*Brief*
Your answer should be a single number: the count of lines in the listing that contain "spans".

--------------------

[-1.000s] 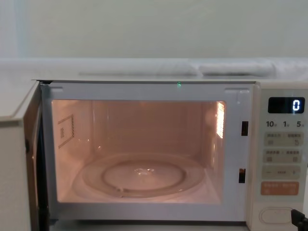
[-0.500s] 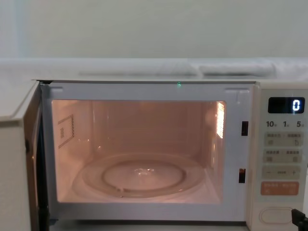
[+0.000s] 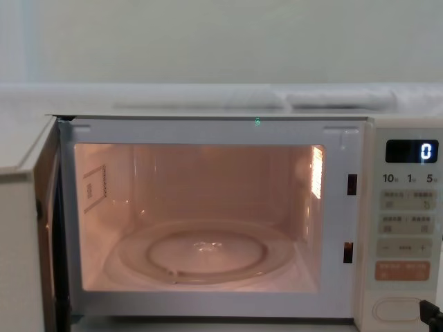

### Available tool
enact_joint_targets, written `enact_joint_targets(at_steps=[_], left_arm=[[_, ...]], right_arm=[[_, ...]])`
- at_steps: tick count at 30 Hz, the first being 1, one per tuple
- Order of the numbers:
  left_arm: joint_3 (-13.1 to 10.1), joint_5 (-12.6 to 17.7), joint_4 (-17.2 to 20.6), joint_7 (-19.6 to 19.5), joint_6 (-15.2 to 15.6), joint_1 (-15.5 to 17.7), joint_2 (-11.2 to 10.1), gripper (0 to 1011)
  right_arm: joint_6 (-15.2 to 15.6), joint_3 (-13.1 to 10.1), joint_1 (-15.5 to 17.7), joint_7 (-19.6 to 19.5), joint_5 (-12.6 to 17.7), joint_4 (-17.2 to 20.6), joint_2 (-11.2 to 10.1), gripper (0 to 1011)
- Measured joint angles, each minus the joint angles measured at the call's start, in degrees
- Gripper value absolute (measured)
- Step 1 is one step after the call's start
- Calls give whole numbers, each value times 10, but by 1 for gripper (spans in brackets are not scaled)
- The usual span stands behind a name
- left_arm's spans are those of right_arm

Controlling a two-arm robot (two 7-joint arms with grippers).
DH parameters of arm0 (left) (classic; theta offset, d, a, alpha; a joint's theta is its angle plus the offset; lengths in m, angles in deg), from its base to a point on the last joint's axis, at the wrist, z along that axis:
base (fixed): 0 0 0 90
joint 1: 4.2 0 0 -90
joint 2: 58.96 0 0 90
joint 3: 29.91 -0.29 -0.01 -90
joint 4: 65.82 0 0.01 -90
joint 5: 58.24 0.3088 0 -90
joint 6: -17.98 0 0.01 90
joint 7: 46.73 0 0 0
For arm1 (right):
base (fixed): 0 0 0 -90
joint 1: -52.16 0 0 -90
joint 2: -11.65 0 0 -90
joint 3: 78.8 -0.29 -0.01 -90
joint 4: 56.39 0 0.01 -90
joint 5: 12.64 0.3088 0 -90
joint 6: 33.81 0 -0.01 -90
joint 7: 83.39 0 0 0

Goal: Press the button to open the microwave door with one hand; close the microwave door with the other hand.

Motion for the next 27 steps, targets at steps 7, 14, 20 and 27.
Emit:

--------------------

*Solution to this exercise*
2